### What the exercise asks
Filter the records for "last" and keep each line that has it.

+-------+

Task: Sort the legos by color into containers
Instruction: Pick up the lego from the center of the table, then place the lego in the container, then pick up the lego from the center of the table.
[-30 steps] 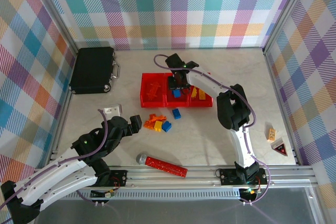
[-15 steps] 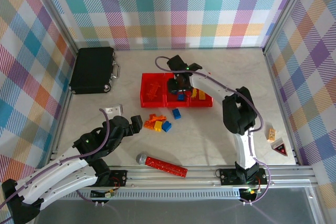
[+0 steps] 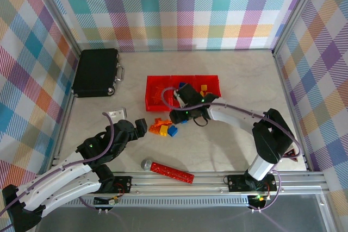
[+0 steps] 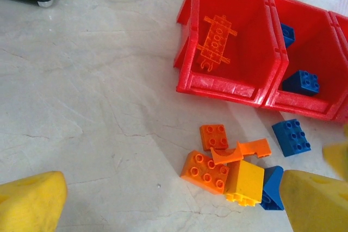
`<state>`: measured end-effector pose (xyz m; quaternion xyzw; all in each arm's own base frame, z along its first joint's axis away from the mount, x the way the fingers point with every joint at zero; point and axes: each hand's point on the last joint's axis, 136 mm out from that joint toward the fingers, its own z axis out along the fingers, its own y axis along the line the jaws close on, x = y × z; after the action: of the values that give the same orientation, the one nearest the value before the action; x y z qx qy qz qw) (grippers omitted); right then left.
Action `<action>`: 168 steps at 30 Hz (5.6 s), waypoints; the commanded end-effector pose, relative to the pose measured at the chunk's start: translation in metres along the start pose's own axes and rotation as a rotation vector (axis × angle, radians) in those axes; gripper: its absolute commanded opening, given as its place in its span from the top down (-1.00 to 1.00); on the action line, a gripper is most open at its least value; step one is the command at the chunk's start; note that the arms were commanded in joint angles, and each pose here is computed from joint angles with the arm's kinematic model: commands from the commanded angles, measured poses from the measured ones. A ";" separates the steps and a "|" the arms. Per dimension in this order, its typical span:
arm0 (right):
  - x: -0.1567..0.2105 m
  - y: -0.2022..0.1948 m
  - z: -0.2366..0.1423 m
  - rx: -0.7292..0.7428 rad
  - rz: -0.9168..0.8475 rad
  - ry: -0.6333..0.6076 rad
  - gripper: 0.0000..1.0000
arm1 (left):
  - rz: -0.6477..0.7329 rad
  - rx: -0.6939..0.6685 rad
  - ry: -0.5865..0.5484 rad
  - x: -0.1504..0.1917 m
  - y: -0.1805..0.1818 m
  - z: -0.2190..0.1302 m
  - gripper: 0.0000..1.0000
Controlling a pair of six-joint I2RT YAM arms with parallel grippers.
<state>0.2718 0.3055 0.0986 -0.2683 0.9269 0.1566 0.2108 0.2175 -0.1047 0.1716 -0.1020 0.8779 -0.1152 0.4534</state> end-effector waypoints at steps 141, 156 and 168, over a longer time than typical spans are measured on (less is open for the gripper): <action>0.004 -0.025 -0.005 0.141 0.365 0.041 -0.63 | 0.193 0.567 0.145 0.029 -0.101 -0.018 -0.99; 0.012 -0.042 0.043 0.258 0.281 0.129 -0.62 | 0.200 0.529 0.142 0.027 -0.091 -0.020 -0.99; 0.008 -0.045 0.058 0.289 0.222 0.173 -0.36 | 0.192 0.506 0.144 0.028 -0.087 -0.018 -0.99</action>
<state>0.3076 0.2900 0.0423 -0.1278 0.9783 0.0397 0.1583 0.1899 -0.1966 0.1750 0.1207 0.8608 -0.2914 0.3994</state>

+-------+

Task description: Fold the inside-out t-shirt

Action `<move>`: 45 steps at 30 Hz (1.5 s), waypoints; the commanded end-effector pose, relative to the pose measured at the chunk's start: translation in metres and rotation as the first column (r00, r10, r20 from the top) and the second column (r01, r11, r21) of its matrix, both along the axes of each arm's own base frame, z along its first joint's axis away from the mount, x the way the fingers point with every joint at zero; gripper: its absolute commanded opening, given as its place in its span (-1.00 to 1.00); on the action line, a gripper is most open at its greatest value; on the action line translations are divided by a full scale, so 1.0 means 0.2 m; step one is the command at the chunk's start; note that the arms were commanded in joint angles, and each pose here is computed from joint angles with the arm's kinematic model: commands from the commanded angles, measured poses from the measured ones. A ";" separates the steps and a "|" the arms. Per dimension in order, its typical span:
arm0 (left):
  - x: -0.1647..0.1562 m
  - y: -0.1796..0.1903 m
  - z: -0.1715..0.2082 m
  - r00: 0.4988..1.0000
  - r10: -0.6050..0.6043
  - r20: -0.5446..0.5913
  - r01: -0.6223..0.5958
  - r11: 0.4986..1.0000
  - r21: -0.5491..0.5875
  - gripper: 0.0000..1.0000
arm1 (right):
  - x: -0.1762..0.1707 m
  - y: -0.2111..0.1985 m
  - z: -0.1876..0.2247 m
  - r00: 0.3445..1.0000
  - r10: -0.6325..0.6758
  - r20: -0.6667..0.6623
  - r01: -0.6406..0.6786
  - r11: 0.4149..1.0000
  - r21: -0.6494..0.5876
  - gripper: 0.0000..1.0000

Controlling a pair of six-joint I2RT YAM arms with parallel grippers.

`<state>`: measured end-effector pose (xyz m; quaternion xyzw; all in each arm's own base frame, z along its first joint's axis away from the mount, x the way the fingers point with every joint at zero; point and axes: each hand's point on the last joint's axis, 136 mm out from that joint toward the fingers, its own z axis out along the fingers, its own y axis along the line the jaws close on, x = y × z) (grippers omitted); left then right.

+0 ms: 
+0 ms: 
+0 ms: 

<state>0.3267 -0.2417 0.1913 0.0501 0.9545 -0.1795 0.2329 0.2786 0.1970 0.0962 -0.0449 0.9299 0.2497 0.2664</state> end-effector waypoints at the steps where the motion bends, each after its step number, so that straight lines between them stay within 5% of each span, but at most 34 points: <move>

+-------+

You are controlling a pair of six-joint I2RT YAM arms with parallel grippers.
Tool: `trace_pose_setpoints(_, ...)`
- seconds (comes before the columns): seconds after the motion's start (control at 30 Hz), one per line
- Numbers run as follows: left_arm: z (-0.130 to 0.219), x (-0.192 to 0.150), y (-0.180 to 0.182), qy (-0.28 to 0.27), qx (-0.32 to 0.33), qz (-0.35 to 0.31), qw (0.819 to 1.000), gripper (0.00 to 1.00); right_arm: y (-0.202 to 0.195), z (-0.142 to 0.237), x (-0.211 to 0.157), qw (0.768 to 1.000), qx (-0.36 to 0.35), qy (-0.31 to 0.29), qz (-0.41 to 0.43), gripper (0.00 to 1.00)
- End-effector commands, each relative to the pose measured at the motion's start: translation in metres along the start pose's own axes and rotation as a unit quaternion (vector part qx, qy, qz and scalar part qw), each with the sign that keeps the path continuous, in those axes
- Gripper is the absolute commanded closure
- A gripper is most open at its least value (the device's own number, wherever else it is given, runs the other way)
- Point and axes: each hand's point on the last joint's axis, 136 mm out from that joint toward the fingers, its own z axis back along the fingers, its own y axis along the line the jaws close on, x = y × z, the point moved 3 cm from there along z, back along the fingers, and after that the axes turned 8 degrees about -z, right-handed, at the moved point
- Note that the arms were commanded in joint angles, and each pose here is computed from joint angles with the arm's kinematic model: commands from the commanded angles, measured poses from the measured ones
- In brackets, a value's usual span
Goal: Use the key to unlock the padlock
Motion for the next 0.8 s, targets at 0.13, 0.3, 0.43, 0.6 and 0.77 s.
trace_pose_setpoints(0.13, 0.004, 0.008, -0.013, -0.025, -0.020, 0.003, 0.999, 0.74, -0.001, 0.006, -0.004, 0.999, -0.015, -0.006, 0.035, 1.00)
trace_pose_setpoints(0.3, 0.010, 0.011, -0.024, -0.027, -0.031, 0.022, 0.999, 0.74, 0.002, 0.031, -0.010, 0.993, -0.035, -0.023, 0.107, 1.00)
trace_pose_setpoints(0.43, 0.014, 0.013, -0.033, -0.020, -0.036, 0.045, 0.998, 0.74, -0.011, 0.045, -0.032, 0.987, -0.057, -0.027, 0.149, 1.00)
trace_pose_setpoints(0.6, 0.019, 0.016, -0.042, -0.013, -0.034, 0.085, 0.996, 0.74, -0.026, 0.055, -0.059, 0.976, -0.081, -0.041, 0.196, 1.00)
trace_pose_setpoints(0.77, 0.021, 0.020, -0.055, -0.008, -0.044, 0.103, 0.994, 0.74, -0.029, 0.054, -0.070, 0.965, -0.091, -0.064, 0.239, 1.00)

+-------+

### Answer to this task
`<state>`: measured end-effector pose (xyz m; quaternion xyzw; all in each arm's own base frame, z along its first joint's axis away from the mount, x the way the fingers point with every joint at zero; point and axes: each hand's point on the last joint's axis, 136 mm out from that joint toward the fingers, its own z axis out along the fingers, its own y axis along the line the jaws close on, x = y × z; after the action: of the values that give the same orientation, the one nearest the value before the action; x y z qx qy qz qw) (grippers omitted); right then left.
`<state>`: measured end-effector pose (xyz m; quaternion xyzw; all in each arm's own base frame, z along its first joint's axis away from the mount, x the way the fingers point with every joint at zero; point and axes: each hand's point on the last joint's axis, 136 mm out from that joint toward the fingers, its own z axis out along the fingers, its own y axis along the line the jaws close on, x = y × z) (grippers omitted); left then right.
- Point and axes: each hand's point on the last joint's axis, 136 mm out from that joint toward the fingers, its own z axis back along the fingers, its own y axis along the line the jaws close on, x = y × z, the point moved 3 cm from there along z, back along the fingers, and after that the axes turned 8 degrees about -z, right-handed, at the moved point

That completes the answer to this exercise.